_The problem_
Select from the records below every line that has the word "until" in it.

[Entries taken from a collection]
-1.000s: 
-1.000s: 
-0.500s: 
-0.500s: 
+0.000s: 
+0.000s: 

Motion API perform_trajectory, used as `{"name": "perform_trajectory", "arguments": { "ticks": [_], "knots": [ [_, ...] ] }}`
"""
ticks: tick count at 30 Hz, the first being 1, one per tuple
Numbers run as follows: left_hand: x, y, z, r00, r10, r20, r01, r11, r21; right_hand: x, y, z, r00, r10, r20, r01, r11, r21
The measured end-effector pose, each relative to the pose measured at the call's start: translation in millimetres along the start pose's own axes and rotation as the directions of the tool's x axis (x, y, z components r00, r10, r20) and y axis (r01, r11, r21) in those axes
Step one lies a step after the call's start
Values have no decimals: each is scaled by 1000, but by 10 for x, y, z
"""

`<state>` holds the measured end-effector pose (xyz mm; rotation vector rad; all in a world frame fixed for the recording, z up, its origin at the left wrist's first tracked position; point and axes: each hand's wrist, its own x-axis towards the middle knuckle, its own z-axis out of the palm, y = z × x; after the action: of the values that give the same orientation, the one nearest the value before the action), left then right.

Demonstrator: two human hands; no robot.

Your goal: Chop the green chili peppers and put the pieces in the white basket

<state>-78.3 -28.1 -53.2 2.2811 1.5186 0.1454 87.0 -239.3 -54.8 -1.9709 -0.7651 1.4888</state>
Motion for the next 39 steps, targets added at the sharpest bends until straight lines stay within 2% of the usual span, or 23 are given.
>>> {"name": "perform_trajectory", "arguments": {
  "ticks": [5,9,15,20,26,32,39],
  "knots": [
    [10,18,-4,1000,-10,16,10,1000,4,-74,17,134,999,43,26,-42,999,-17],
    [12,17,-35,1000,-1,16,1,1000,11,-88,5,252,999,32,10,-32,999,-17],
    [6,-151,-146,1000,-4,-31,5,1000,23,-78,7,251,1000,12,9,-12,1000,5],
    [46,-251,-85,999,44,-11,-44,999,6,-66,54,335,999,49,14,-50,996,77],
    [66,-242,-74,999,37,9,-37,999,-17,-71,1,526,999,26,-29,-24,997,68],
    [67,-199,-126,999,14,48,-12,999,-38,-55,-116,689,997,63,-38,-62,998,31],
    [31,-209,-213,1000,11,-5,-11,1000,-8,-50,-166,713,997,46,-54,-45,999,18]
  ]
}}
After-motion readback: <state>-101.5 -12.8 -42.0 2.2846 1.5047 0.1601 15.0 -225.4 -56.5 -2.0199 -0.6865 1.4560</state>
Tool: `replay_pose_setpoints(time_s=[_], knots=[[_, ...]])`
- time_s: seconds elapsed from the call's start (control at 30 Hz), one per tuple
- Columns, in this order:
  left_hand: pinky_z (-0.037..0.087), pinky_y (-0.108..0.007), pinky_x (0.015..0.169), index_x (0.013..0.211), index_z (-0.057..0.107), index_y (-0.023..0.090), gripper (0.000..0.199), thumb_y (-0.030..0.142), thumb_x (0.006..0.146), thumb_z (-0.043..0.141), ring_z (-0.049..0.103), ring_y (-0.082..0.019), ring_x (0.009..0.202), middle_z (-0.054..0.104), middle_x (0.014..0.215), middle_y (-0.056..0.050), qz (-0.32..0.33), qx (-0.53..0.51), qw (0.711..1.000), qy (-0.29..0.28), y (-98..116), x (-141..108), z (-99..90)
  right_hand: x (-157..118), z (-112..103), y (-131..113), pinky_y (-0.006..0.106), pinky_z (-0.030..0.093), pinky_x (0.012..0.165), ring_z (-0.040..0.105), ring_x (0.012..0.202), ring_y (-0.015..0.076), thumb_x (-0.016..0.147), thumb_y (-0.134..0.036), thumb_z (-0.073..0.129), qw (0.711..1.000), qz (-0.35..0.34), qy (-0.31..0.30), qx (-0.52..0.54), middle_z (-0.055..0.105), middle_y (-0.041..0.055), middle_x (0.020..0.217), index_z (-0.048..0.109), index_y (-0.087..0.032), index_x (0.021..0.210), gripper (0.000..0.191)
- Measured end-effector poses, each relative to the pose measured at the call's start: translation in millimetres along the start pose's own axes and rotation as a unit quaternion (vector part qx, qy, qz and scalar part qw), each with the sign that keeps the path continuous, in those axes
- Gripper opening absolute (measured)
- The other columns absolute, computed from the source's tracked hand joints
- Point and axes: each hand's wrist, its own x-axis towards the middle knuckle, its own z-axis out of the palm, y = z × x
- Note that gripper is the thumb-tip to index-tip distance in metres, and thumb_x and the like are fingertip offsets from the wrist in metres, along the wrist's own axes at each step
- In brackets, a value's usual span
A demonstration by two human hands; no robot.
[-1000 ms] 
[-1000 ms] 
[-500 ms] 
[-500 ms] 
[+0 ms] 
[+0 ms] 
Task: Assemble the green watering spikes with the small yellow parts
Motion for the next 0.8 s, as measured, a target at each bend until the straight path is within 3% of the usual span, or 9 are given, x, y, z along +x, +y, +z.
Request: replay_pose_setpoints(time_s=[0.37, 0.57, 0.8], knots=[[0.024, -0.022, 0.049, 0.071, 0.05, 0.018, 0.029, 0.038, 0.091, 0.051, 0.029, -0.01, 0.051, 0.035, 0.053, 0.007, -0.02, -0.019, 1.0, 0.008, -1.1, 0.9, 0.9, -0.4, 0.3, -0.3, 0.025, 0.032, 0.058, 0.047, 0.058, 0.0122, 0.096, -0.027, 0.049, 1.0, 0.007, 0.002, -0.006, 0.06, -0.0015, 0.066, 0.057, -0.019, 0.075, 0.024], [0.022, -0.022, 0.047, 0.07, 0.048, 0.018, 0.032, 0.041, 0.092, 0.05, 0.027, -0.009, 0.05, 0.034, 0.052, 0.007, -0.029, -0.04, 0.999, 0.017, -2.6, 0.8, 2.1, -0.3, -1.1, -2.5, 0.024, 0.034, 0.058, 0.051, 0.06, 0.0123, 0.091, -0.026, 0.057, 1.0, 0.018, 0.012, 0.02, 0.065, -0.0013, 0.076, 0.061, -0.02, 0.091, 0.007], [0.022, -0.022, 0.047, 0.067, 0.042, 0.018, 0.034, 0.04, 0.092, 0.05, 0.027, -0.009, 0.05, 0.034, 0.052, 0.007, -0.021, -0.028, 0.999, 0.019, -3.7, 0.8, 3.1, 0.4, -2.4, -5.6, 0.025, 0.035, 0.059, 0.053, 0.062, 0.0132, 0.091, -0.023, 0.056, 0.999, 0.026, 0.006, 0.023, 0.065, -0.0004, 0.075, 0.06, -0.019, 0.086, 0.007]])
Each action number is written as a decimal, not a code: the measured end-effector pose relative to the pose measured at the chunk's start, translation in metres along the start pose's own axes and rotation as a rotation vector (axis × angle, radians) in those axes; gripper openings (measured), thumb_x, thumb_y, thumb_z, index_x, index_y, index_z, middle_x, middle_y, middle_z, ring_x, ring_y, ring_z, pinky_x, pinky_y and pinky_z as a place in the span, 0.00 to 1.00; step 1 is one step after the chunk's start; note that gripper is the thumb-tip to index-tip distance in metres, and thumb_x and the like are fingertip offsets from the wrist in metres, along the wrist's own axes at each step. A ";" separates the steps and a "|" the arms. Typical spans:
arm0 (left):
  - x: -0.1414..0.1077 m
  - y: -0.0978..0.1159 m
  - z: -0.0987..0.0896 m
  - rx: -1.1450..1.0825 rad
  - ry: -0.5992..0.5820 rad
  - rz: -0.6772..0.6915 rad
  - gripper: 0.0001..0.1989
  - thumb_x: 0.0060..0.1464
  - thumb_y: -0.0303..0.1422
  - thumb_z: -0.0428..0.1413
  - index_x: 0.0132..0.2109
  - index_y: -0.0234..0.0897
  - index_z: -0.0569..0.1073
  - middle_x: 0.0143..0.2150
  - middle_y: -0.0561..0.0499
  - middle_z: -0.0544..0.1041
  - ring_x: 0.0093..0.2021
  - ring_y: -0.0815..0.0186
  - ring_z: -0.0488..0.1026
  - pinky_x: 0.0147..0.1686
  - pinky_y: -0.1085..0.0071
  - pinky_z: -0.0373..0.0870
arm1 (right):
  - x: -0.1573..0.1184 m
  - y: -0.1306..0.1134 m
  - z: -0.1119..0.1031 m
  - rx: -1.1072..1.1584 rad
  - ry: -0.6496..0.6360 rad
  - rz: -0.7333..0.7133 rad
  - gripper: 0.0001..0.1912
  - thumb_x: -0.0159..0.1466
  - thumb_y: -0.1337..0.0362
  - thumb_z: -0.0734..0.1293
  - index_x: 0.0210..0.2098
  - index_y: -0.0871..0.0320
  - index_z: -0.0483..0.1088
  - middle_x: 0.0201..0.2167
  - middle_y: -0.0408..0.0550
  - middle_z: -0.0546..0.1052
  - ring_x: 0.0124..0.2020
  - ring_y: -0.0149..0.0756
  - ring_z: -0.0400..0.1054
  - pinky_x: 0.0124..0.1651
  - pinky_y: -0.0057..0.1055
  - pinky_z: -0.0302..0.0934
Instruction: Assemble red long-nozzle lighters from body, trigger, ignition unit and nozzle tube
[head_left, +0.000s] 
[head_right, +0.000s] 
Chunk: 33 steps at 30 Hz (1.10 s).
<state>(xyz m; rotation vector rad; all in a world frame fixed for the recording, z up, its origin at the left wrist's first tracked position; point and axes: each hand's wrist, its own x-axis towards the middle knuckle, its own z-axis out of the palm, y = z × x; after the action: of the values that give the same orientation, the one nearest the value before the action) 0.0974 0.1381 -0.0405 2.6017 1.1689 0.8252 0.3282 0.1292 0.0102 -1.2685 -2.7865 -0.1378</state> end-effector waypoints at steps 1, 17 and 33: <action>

_Response to this task_
Motion for the next 39 steps, targets added at the sharpest bends until straight lines stay within 2% of the usual span, or 23 are given.
Motion for the next 0.8 s, as measured, a target at each bend until the straight path is within 3% of the usual span, or 9 are given, x, y, z along +x, +y, +z.

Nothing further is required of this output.